- [WORK TO BE COMPLETED]: Find every line in the records below that holds the word "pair" and copy it.

- [DATA SHOWN]:

• • • •

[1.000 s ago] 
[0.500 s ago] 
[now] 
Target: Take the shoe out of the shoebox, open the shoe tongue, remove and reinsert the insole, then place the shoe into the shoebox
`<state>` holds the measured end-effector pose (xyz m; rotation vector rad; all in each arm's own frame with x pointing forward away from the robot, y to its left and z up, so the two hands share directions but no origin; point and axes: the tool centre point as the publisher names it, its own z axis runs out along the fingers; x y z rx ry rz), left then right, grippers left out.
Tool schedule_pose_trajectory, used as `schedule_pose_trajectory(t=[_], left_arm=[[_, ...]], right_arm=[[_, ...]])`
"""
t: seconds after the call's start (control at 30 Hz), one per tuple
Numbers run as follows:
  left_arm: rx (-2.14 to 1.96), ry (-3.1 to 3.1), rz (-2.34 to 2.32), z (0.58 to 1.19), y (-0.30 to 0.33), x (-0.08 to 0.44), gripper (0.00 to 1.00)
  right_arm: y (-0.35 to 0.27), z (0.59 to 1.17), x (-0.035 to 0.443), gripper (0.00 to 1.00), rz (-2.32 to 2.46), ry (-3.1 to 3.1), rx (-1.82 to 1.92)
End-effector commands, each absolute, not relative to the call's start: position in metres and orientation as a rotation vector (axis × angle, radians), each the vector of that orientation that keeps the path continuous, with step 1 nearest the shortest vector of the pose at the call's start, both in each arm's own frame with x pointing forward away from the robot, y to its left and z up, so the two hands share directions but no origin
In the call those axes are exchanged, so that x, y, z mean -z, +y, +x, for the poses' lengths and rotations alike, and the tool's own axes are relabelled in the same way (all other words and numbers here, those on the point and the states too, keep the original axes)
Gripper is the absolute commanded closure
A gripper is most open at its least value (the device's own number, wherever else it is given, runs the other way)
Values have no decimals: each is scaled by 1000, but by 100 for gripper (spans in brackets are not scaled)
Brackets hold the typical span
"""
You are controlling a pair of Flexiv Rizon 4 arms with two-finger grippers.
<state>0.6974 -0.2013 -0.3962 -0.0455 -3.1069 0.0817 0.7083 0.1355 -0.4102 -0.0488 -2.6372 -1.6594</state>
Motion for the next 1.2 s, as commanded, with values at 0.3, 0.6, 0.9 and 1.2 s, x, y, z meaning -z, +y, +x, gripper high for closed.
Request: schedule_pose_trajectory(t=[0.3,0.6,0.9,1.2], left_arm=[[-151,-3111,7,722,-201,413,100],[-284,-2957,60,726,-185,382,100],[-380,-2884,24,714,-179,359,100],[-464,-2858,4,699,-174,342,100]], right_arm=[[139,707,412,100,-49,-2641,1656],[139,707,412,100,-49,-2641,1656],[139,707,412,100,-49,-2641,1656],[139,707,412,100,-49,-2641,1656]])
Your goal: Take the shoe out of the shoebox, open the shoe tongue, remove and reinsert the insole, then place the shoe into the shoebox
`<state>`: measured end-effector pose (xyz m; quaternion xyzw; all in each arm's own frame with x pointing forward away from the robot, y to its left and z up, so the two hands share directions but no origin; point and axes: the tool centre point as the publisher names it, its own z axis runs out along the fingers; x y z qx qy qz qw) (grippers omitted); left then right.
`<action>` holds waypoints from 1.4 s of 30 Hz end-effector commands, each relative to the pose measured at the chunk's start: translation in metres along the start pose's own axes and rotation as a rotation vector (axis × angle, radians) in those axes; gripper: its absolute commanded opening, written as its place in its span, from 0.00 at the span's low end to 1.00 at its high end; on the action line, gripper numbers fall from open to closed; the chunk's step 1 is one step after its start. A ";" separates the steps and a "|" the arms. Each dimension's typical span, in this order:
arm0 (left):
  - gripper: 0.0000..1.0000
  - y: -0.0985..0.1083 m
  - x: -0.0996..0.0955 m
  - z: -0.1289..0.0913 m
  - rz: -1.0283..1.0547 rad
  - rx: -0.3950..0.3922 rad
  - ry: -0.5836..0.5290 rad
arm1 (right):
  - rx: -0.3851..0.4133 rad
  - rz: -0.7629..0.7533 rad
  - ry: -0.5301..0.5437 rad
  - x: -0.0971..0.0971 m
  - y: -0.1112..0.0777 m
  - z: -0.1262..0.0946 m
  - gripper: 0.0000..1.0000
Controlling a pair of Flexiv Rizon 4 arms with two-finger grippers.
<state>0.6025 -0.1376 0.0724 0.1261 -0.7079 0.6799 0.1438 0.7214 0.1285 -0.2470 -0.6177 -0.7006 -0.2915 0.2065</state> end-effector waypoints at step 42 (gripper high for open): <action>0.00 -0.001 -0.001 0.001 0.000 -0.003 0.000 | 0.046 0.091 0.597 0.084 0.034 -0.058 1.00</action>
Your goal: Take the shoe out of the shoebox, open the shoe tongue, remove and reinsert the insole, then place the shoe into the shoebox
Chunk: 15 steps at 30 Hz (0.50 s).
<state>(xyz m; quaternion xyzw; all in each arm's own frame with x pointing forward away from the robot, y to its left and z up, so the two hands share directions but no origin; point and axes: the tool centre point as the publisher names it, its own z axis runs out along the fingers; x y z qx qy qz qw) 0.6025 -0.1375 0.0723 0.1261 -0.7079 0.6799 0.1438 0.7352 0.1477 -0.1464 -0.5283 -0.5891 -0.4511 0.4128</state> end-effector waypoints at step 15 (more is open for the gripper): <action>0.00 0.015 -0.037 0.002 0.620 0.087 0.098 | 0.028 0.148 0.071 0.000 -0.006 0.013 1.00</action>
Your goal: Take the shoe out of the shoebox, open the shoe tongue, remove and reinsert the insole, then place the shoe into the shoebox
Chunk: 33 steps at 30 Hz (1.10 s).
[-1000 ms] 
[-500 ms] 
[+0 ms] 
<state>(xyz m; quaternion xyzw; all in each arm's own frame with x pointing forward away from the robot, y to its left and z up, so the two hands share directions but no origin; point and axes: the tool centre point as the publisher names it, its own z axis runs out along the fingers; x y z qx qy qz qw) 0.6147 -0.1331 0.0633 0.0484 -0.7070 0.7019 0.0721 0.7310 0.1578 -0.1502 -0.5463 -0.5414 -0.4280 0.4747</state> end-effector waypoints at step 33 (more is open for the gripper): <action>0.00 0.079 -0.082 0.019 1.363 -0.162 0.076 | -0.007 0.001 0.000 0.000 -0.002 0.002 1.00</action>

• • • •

- [TASK RESPONSE]:
You are controlling a pair of Flexiv Rizon 4 arms with two-finger grippers.
Controlling a pair of Flexiv Rizon 4 arms with two-finger grippers.

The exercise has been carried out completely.